**What the exercise asks**
Where a line of the listing below includes the word "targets", reproduce that line.

::::::::::

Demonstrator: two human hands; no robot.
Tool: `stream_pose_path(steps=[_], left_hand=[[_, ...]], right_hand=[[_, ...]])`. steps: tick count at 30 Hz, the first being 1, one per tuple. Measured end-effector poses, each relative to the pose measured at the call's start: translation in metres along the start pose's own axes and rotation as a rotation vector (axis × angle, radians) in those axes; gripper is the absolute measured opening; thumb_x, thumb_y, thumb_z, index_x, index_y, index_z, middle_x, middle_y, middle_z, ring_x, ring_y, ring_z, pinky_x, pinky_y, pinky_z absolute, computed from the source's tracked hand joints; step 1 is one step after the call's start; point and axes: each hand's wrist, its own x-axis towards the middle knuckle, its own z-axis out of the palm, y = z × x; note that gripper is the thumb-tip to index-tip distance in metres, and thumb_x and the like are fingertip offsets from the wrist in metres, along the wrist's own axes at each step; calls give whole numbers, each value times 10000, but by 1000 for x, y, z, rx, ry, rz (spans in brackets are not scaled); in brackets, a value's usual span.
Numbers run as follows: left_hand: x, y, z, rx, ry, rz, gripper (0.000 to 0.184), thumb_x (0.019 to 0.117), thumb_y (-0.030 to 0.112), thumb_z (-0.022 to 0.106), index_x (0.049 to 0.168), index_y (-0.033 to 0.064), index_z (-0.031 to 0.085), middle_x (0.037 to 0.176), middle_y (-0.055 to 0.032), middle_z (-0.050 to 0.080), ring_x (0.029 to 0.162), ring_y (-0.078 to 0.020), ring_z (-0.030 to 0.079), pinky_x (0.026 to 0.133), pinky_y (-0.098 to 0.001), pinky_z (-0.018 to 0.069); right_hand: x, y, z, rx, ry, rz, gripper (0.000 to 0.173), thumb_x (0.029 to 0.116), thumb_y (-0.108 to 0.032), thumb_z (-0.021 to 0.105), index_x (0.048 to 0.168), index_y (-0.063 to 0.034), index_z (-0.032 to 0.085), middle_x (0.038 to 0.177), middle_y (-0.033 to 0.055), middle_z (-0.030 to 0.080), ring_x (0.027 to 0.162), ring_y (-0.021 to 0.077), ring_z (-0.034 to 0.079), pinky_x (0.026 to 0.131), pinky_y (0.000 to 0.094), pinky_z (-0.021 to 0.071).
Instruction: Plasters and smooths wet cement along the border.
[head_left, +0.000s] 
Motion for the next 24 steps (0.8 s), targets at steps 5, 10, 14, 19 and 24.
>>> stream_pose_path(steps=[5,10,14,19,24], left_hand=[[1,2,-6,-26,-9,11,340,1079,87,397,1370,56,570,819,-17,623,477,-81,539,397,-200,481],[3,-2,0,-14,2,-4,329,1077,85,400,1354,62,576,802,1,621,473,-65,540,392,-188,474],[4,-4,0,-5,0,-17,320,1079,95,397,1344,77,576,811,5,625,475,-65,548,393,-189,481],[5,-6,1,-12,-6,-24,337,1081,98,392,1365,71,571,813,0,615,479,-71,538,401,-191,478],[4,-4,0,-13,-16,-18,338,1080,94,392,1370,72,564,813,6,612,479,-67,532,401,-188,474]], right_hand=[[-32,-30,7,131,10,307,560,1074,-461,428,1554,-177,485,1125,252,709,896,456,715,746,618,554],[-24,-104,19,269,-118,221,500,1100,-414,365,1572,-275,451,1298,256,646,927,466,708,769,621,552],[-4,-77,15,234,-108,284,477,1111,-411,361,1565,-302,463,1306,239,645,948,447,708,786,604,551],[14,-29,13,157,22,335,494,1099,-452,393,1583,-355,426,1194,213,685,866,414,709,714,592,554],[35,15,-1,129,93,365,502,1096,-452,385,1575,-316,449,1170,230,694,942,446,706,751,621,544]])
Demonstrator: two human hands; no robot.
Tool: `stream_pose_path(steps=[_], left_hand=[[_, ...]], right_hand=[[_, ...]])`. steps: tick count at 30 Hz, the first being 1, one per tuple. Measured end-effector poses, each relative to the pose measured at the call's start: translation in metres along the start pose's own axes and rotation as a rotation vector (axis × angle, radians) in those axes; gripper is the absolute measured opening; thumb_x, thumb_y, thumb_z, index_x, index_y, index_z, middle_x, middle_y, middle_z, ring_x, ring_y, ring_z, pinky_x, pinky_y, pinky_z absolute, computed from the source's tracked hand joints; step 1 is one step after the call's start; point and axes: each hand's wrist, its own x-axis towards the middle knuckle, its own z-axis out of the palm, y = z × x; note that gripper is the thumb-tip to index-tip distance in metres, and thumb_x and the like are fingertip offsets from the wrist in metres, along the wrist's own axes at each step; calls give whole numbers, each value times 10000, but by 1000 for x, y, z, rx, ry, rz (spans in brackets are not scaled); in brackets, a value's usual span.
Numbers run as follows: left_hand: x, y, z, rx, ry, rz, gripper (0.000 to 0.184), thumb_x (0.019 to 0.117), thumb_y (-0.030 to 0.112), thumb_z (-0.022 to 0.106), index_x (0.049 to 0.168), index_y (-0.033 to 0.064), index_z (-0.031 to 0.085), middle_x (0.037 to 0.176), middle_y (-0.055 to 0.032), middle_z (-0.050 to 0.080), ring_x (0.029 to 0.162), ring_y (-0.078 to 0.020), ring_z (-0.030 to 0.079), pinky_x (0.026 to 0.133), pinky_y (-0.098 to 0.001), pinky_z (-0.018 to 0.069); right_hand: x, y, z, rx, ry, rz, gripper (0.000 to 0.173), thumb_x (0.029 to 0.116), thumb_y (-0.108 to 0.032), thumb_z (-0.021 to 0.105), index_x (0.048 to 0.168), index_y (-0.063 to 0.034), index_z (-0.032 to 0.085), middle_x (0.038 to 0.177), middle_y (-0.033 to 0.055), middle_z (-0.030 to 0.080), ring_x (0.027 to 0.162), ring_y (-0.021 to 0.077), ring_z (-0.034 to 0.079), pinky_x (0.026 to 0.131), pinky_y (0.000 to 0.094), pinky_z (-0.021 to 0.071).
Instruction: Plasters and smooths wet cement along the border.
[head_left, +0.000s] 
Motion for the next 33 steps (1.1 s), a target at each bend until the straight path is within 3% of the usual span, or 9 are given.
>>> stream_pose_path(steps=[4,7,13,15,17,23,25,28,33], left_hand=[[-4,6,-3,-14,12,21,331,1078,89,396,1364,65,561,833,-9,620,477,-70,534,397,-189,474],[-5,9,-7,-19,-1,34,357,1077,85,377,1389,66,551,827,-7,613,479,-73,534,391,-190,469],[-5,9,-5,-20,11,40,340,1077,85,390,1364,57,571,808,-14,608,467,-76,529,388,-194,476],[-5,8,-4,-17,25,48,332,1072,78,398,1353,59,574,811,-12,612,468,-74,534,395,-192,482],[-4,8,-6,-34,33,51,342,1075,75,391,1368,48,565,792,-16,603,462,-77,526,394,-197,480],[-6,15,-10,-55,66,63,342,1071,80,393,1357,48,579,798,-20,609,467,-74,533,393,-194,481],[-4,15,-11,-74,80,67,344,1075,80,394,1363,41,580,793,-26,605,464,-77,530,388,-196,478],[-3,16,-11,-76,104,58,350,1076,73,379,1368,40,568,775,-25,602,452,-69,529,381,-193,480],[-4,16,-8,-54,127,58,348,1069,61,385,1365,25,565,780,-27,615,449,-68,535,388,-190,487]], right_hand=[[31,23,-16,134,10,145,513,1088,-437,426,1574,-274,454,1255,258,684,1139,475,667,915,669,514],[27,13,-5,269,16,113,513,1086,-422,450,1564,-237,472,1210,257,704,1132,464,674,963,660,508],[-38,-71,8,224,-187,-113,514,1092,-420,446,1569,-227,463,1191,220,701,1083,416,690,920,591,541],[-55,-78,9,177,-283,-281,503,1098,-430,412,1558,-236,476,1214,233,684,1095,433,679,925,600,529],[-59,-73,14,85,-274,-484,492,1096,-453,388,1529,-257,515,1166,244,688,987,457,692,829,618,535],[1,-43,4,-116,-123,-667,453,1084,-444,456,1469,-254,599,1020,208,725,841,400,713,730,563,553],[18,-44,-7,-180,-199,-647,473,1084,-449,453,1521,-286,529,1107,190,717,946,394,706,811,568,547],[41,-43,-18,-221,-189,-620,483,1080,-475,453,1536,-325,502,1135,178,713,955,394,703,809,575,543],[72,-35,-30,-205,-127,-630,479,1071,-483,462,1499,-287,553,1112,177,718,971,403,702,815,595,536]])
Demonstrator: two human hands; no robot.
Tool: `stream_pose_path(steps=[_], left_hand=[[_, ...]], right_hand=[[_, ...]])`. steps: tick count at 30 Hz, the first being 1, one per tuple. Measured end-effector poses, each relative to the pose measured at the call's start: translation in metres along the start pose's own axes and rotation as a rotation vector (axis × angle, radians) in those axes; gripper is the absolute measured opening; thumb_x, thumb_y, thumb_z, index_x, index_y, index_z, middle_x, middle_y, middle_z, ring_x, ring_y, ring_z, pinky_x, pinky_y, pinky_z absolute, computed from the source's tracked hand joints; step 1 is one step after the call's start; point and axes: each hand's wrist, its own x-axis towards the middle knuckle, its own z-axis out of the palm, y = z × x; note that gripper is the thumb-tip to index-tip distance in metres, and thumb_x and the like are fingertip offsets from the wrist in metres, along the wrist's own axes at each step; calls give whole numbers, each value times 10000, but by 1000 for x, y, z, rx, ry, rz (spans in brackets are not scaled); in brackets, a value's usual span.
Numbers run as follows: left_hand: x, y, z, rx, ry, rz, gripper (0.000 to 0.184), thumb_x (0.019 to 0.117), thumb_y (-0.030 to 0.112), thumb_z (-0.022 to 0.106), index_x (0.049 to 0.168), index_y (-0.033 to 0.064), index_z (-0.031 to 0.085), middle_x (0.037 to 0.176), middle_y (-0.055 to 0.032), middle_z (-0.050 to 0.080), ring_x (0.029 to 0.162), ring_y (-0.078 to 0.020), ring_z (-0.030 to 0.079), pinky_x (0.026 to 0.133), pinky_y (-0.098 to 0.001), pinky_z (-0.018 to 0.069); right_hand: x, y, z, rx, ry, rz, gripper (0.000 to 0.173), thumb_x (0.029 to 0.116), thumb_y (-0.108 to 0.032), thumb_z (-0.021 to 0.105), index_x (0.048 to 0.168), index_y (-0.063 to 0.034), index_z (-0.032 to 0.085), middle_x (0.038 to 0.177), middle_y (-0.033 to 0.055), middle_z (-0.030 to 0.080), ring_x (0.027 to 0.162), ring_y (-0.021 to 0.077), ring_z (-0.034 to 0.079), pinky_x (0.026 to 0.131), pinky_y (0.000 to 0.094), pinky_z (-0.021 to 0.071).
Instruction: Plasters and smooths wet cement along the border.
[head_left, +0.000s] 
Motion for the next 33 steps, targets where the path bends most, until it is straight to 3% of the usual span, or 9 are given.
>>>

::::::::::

**Response to the task**
Motion for the next 24 steps (0.8 s), targets at steps 5, 10, 14, 19 and 24.
Motion for the next 33 steps, targets where the path bends most, until it is straight to 3% of the usual span, or 9 are given.

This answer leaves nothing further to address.